1
Rachel
“So, where’s my girl?” I said, pouring Laura a cup of coffee.
“Brenna’s with my mom today. She has to have a chance to spoil her every couple of days, or they’ll both have a panic attack,” Laura joked.
“So, you’re saying you knew you were coming in here for coffee and pie and you deliberately left my precious Goddaughter somewhere else?” I asked, hand on my hip.
“Yes. You’re stuck with just me.”
“You? I’ve been putting up with you for thirty years. She’s new and cute. Step aside,” I teased.
“You’re saying I lost to a two-year-old?” she said.
“She’s two and a half. Jeez, you’d think you’d know that since you gave birth to her,” I said.
“I do know that. And it’s not weird AT ALL that you can tell me how many months old she is at any given time.”
“Thirty-one months. And six days,” I said with a grin.
“Seriously?”
“I don’t know about the six days. I just tacked that on to freak you out. I’m not obsessed. She’s just incredibly cute.”
“Yeah, you say that because she didn’t wake you at one in the morning because she wanted juice. And Mickey Mouse on TV. It isn’t so damn cute when you’ve got dark circles under your eyes that could double as Halloween makeup,” Laura sighed.
“You’re gorgeous, shut up. And I don’t think Brody has a problem with your dark circles. Since he always looks like he wants to jump you.”
“He does always want to jump me. But that’s men. They’re not picky,” she laughed.
“Trust me, hon, Brody was the pickiest of the lot. Nobody ever thought he’d get married again after his first wife died.”
“Then I came back to town with my unique sex appeal,” Laura joked with a goofy grin.
“You two are so adorable I could gag.”
“Speaking of gagging, who the fuck made this banana cream pie, ‘cause I know it wasn’t you.”
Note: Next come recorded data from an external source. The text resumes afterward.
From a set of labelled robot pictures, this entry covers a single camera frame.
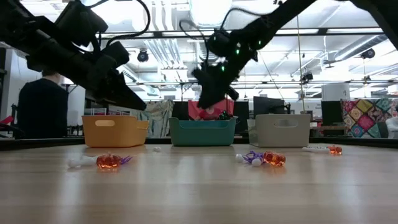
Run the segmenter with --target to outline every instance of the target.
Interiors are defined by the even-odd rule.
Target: patchwork quilt
[[[388,98],[342,101],[343,119],[354,138],[380,138],[378,122],[397,116],[397,101]]]

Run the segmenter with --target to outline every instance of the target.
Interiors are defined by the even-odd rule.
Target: orange bin
[[[149,121],[135,116],[83,116],[86,145],[89,147],[133,147],[145,143]]]

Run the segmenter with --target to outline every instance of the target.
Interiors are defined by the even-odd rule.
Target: table surface
[[[395,149],[276,149],[285,167],[255,168],[234,158],[253,146],[153,147],[0,152],[0,223],[398,223]],[[134,159],[67,167],[108,151]]]

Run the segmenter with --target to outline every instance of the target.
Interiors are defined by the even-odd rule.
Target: orange candy
[[[262,155],[262,160],[273,166],[283,166],[286,162],[286,157],[282,154],[266,151]]]
[[[329,153],[333,154],[333,155],[341,155],[343,153],[343,148],[341,148],[340,146],[328,146],[329,149]]]
[[[120,166],[120,156],[111,155],[102,155],[98,156],[96,164],[101,169],[109,169],[116,168]]]

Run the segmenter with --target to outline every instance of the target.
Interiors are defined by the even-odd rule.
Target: white bin
[[[305,147],[310,138],[309,114],[262,114],[248,120],[250,144],[257,147]]]

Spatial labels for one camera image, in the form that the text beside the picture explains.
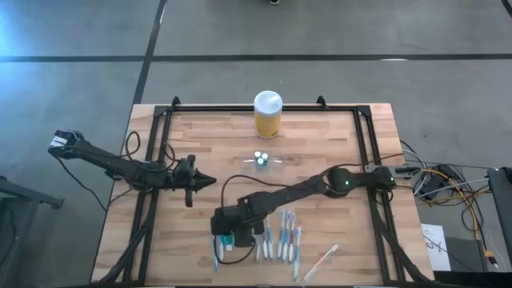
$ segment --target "gray floor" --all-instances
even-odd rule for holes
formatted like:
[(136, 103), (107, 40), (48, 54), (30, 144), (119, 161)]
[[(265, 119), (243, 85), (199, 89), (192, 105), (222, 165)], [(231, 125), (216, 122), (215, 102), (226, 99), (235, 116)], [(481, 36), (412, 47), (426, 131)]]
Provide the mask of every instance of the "gray floor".
[[(0, 2), (0, 56), (144, 55), (158, 0)], [(512, 53), (512, 19), (495, 0), (169, 0), (155, 50), (167, 54)], [(42, 206), (21, 266), (22, 287), (88, 282), (104, 213), (48, 155), (56, 129), (119, 151), (141, 62), (0, 63), (0, 174), (66, 198)], [(512, 61), (154, 63), (142, 103), (391, 102), (401, 138), (429, 161), (510, 166)], [(100, 195), (112, 182), (70, 169)], [(484, 170), (465, 169), (468, 178)], [(512, 270), (491, 195), (481, 197), (490, 248)], [(422, 222), (471, 239), (462, 207), (419, 207)]]

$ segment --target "wooden table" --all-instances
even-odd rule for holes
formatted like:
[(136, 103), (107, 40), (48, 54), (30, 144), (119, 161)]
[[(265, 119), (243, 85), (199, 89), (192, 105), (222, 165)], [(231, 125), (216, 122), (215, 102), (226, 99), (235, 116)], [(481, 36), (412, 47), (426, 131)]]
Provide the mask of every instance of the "wooden table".
[[(391, 105), (370, 105), (382, 157), (401, 153)], [(154, 105), (134, 106), (129, 130), (138, 131), (142, 138), (141, 149), (134, 158), (144, 159), (153, 111)], [(183, 191), (161, 191), (147, 285), (296, 285), (291, 265), (256, 263), (253, 255), (240, 264), (220, 266), (217, 274), (213, 272), (210, 217), (214, 209), (220, 206), (222, 184), (232, 174), (251, 174), (243, 160), (252, 159), (255, 150), (268, 151), (271, 157), (281, 159), (282, 163), (271, 167), (273, 173), (252, 175), (268, 182), (285, 184), (299, 182), (328, 166), (361, 162), (354, 118), (350, 113), (343, 112), (283, 112), (282, 128), (278, 136), (270, 140), (256, 136), (253, 115), (249, 112), (174, 112), (169, 143), (177, 157), (195, 154), (196, 167), (218, 181), (194, 195), (193, 208), (185, 208)], [(403, 163), (403, 156), (383, 161), (384, 165)], [(357, 167), (350, 169), (361, 171)], [(399, 184), (409, 185), (405, 181)], [(116, 183), (112, 197), (126, 189), (124, 182)], [(248, 179), (235, 179), (226, 188), (226, 204), (234, 204), (236, 198), (259, 190), (273, 191), (276, 188), (262, 186)], [(108, 209), (93, 280), (105, 275), (126, 248), (136, 198), (135, 192), (130, 193)], [(394, 190), (391, 206), (400, 245), (424, 275), (433, 278), (410, 190)], [(302, 226), (302, 278), (333, 244), (340, 246), (308, 285), (382, 283), (366, 190), (353, 190), (341, 199), (315, 195), (285, 208), (295, 211), (297, 225)], [(269, 216), (274, 244), (278, 241), (280, 227), (278, 214), (279, 211), (276, 211)], [(137, 277), (140, 250), (135, 256), (133, 278)], [(234, 260), (246, 252), (247, 249), (237, 248), (234, 252), (227, 252), (225, 260)], [(386, 254), (393, 271), (389, 247), (386, 247)]]

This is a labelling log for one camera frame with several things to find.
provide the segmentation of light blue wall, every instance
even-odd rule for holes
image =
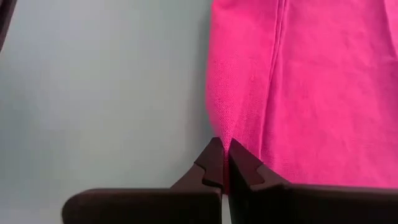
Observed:
[[[210,3],[19,0],[0,54],[0,223],[60,223],[79,191],[187,171],[213,135]]]

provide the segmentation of fabric fold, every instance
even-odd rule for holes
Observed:
[[[292,182],[398,187],[397,15],[396,0],[215,0],[206,107],[225,148]]]

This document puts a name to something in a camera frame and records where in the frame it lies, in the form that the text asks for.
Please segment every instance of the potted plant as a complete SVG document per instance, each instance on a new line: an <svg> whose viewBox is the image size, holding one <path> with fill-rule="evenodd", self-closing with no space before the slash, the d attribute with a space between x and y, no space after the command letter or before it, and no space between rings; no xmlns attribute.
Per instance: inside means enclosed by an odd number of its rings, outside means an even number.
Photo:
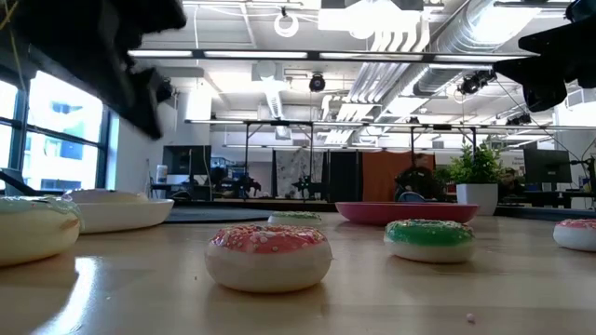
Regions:
<svg viewBox="0 0 596 335"><path fill-rule="evenodd" d="M479 205L478 215L493 215L502 172L499 152L481 144L475 156L471 146L465 146L463 153L452 159L450 167L451 177L457 185L457 203Z"/></svg>

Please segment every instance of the dark mat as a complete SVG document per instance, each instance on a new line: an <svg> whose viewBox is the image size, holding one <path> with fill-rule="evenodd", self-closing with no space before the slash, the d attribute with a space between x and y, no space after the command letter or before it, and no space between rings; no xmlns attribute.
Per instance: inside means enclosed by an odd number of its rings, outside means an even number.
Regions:
<svg viewBox="0 0 596 335"><path fill-rule="evenodd" d="M271 210L245 208L173 208L164 223L227 223L263 221L269 219Z"/></svg>

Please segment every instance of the white plant pot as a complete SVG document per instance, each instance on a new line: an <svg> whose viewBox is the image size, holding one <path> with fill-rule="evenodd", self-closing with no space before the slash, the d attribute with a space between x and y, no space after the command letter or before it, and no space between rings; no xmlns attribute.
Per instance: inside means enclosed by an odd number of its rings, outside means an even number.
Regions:
<svg viewBox="0 0 596 335"><path fill-rule="evenodd" d="M458 184L457 203L478 205L476 215L492 216L498 201L497 184Z"/></svg>

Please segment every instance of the pink frosted donut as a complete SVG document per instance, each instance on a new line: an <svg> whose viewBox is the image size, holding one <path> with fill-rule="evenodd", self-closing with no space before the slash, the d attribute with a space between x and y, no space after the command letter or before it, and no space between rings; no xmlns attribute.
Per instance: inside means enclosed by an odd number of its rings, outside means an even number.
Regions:
<svg viewBox="0 0 596 335"><path fill-rule="evenodd" d="M565 220L555 226L552 234L561 247L596 251L596 220Z"/></svg>
<svg viewBox="0 0 596 335"><path fill-rule="evenodd" d="M315 228L236 225L221 229L205 252L216 283L248 292L288 292L323 279L332 262L327 237Z"/></svg>

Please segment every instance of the computer monitor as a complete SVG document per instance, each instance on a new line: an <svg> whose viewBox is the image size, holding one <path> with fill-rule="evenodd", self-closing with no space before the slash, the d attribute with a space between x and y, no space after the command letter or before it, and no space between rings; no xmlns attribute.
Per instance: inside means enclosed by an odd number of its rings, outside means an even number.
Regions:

“Hugh. The old man goes through spurts of thinking he could run this place without me, even though I’ve made all the pies and managed the joint since high school. So he tried his hand at baking.”
“It’s nasty. I’m gonna go throw it at him. He will lose his entire customer base if he keeps serving whatever this is—soap and slime?”
“Once he sees all the leftover unsold banana cream—”
“Do not call it that. It’s an insult to bananas. You could’ve warned me when I ordered it, you know,” she said.
“What fun is that? If you’d have brought Brenna in to see me, I never would’ve let you get it, because you might’ve given her a bite.”
“Good to know where I rate these days.”
“Yep. What do you want instead?”
“Cherry. I need a true classic to cleanse my palate. You did make the cherry yourself, right?”
“Yes.”
“Just checking. I wouldn’t put it past you to keep bringing me shitty Hugh pie without comment just to watch me gag.”
“He won’t spring for live entertainment, so I do what I can to pass the time, what can I say?”
“When are you gonna buy this place? I mean he can’t hang on forever. He’s gotta be seventy,” she said.
“He told me five years ago that he’ll quit when he’s seventy-two. That’s a little over a year from now, and I’ve been budgeting and saving to have the down payment scraped together by that time. It’ll be close. I had to dip into my savings when my furnace went out last year. That set me back four thousand dollars, which is a shit ton of money.”
“Yeah, it is. I would’ve just started busting up furniture and burning it for warmth.”
“Yeah, don’t ever let your brother hear you say that. He’s like Mr. Fire Safety.”
“He gets it from our dad. Third generation fireman. We didn’t even get to have candles on our birthday cakes because it was ‘too risky.’”
“I remember. You always pretended though. And blew on the cake anyway out of spite. Like, fine, no candle to make a wish on, but I’m gonna spit on this crap anyway.”
“That’s me in a nutshell, babe,” she said with a grin. “Now get me some decent pie.”
I glanced over my shoulder, “Give me a second.”
“You can’t go to the counter because Max just came in? This is so middle school.”
“I want to give them time to sit down. Their booth’s clear. Sadie likes the one in the corner because you can see the daffodils starting to bloom outside the library.”
“So, if someone was in their booth what would you do? They don’t come in every day, do they?” Laura asked.
“No, about once a week, usually Tuesdays,” I said.
“But you don’t pay any attention to him, right? I mean, his comings and goings, where his kid likes to sit and why… it’s not like you’re obsessed or anything.”
“I’m just being a good waitress, attentive to what my customers like.”
“You’d throw some trucker bodily out of the diner if they were in that booth right now. Tell me I’m wrong.”